Englishman Khan has moved up two weight divisions to take on the flame-haired Mexican, whose only loss in 48 professional fights was to undefeated American Floyd Mayweather Jr. in 2013.
“I’m not supposed to win,” Khan told reporters while preparing for an eagerly anticipated fight scheduled to go 12 rounds at the T-Mobile Arena. “I’m a guy who’s supposed to walk in and get beaten.
“But I’m not going to let that happen. It’s about being disciplined. I can’t lose focus. I haven’t respected the guys who’ve hurt me (in the past). Knowing you can be hurt, your defence is sharper.
“This is a huge fight, as Canelo is a star in Mexico and America. I know I’m here as the underdog, but I’m ready to win and take this WBC belt back to my home in England.”
Khan (31-3, 19 knockouts) is a two-time former world champion and has oozed confidence in Las Vegas this week despite not having fought since his unanimous decision over American Chris Algieri nearly a year ago.
“I wouldn’t have taken this fight if I didn’t think I could take it,” said the 29-year-old from Bolton. “I have trained for everything and worked on my speed and my power.
“A win against Canelo would be one of the biggest wins of my career because he is a superstar, especially on this Cinco de Mayo weekend in front of everyone.
“The fans will be very happy on Saturday night. I will be the new world champion. I think it will be difficult to knock Canelo out, but I know I can give him a boxing lesson.”
Former WBA and WBC super welterweight champion Alvarez, who lost both world titles on a majority decision to Mayweather, is a 5-1 favourite for an intriguing matchup that will pit the Mexican’s power against the Englishman’s speed.
“There is a difference between wanting and doing,” said the 25-year-old from Guadalajara, who has an impressive record of 46-1-1, including 32 knockouts. “On Saturday night, we will see who will give who a boxing lesson.

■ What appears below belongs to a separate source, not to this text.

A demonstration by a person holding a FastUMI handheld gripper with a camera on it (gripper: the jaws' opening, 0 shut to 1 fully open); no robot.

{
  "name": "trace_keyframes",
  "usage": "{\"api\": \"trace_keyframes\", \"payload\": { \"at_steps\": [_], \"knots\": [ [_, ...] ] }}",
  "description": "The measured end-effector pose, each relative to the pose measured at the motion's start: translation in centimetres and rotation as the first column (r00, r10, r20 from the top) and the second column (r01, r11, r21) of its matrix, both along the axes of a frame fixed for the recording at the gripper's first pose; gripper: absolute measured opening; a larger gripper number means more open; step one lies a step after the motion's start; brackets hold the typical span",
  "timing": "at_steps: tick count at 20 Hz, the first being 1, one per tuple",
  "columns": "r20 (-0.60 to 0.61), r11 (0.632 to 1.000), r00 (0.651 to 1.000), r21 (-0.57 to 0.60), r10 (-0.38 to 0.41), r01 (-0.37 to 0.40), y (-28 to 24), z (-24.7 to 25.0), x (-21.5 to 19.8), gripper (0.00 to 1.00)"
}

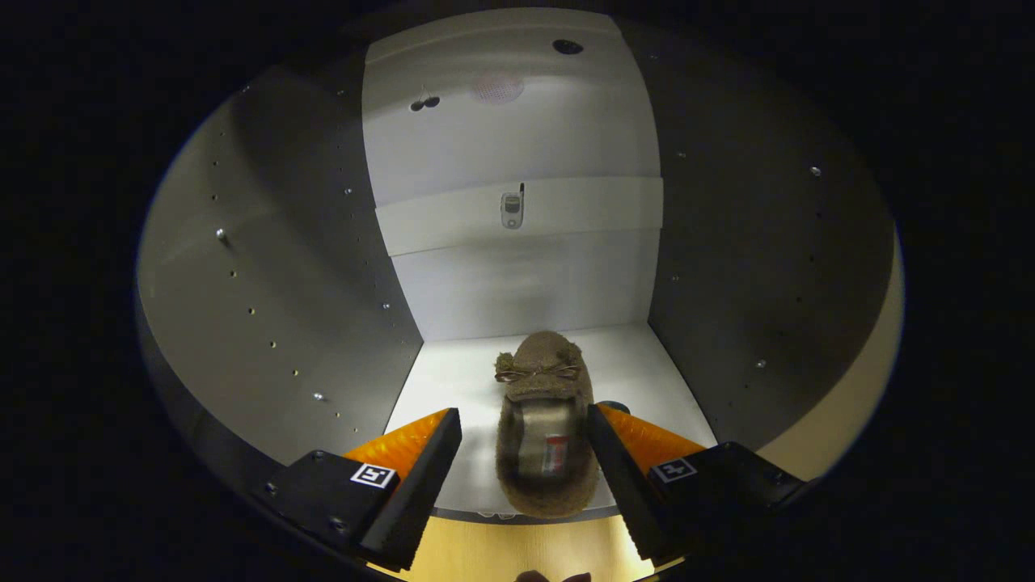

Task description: Open the shoe cabinet door, grab the shoes and put them into the shoe cabinet, then close the shoe cabinet door.

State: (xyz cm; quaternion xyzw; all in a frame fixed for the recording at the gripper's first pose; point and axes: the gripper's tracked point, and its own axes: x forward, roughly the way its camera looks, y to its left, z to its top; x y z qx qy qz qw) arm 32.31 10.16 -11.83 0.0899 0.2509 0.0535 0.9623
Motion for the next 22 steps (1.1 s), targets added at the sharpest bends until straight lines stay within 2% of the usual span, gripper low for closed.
{"api": "trace_keyframes", "payload": {
  "at_steps": [6,11,17,22],
  "knots": [
    [0.156,1.000,0.988,0.016,-0.003,0.001,-1.0,4.0,-7.3,0.99],
    [0.331,0.998,0.943,-0.029,-0.035,0.047,-1.8,6.8,-16.1,0.98],
    [0.443,0.996,0.896,-0.053,-0.042,0.072,-2.5,7.7,-26.7,0.98],
    [0.475,0.994,0.879,-0.078,-0.032,0.078,-6.1,7.2,-35.1,0.98]
  ]
}}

“I know what Amir Khan brings. He is a very fast, very elusive, very tricky fighter, but I am confident with the work that’s been done that I will be able to go in there and break this down.
“I’m training hard for 12 rounds, I’m ready to go all of those rounds,” said Alvarez, who claimed the WBC middleweight crown with a unanimous decision over Miguel Cotto in November. “But if the knockout presents itself, I’m ready to take it.”